A atuação pública de lideranças religiosas na esfera publica no Brasil, tal como essa exercida por Malafaia, nos leva a reflexão a respeito do regime de laicidade, instituído a partir da Constituição de 1891, que estabeleceu a separação republicana entre Igreja e Estado. Entretanto, a constituição da esfera pública laica brasileira não resultou na privatização do religioso, assim como na exclusão mútua entre religião e política, o que implicou em fronteiras precárias e não demarcadas entre as mesmas, além de permitir ao sistema público/político a incorporação de estratégias/intervenções oriundas da esfera religiosa (Giumbelli, 2004). Dito de outro modo, a pluriconfessionalidade (Blancarte, 2011) brasileira não implicou no questionamento mais radical do papel das religiões na sociedade e das igrejas na definição de políticas públicas, tendência recorrente em parte significativa da América Latina, onde seus regimes políticos têm se sustentado, aberta e/ou veladamente, a partir da autoridade religiosa ou do poder sagrado (Blancarte, 2008).

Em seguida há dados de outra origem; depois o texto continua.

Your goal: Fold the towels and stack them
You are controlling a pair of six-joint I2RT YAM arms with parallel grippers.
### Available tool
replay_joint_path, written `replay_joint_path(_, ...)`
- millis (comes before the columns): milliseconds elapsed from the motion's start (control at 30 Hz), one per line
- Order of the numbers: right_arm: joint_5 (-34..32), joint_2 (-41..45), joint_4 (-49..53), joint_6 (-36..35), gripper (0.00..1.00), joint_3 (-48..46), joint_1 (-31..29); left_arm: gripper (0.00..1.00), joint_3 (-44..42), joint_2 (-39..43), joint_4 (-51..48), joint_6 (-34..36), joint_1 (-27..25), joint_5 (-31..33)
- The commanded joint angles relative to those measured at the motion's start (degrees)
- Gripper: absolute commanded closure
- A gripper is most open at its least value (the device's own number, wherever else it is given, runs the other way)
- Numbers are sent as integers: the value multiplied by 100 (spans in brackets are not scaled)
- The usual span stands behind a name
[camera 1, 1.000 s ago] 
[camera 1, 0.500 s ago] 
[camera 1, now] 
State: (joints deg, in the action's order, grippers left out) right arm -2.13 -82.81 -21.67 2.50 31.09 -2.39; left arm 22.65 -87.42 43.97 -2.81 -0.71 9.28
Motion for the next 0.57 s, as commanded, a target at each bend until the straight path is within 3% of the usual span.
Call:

Nesse sentido, instituíram no Brasil concepções móveis e situadas de laicidades com arenas políticas em que prevalece o reconhecimento desse regime “nunca combatido ou negado de forma explícita” (Camurça, 2017). Desse modo, se constata a crescente relevância e envolvimento de grupos e organizações religiosos nos assuntos públicos no Brasil. Isso se da seja nas políticas estatais, processos e debates legislativos e disputas/consultas judiciais, seja nas varias formas de mobilização e intervenção coletivas em debates públicos, doméstica e globalmente, com o fim de guiar ou impelir a opinião e a tomada de decisões em certas direções (Burity, 2015).

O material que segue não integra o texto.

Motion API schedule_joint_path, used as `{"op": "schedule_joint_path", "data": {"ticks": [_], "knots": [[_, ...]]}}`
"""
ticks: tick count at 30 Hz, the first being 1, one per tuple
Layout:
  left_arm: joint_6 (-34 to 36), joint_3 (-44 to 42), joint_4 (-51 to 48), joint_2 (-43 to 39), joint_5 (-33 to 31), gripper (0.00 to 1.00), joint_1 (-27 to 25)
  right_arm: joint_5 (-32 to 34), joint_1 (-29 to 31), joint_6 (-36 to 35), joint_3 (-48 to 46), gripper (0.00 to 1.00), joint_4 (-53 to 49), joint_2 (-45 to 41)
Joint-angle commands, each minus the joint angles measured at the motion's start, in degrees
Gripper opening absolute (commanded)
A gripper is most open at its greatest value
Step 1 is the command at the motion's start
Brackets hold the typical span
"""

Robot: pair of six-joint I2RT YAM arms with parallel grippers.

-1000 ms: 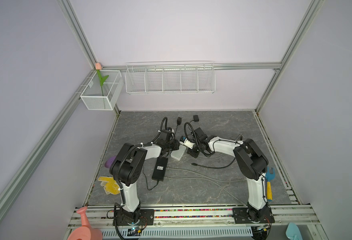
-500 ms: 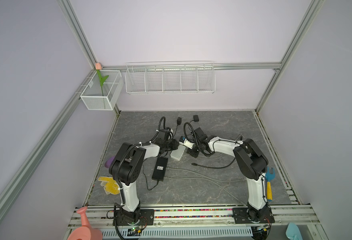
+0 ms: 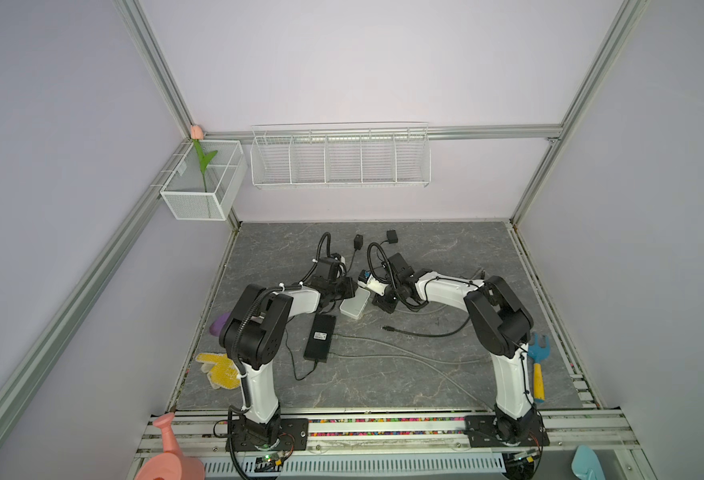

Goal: Insert the plug into the switch port
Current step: 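Open the right gripper and lift it away while the left gripper releases the box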

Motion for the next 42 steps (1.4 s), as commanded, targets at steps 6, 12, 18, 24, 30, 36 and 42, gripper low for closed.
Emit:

Essa publicização da religião se evidencia entre 1990-2023, quando se observa a ampliação da arena pública com a crescente participação dos evangélicos e o surgimento de novos atores na sociedade civil, sobretudo, a partir da irrupção dos movimentos identitários ligados aos movimentos feministas e LGBTQIAPN+. A partir das eleições de 1986 para a Assembleia Constituinte forma-se o que anos depois passou a ser denominada de bancada evangélica, constituída por 32 deputados eleitos. Nesse momento, está posta a politização desse segmento religioso, principalmente buscando visibilidade, reconhecimento público, legitimidade participativa, conforme as possibilidades de discursos democratizantes, assegurado naquele momento com o processo de redemocratização do Brasil. Por outro lado, parte dos coletivos evangélicos estava receoso que, na elaboração da nova Constituição (1986-1988), a liberdade religiosa e os valores conservadores estivessem ameaçados pela força do catolicismo, da esquerda e/ou coletivos laicistas (Burity, 2024).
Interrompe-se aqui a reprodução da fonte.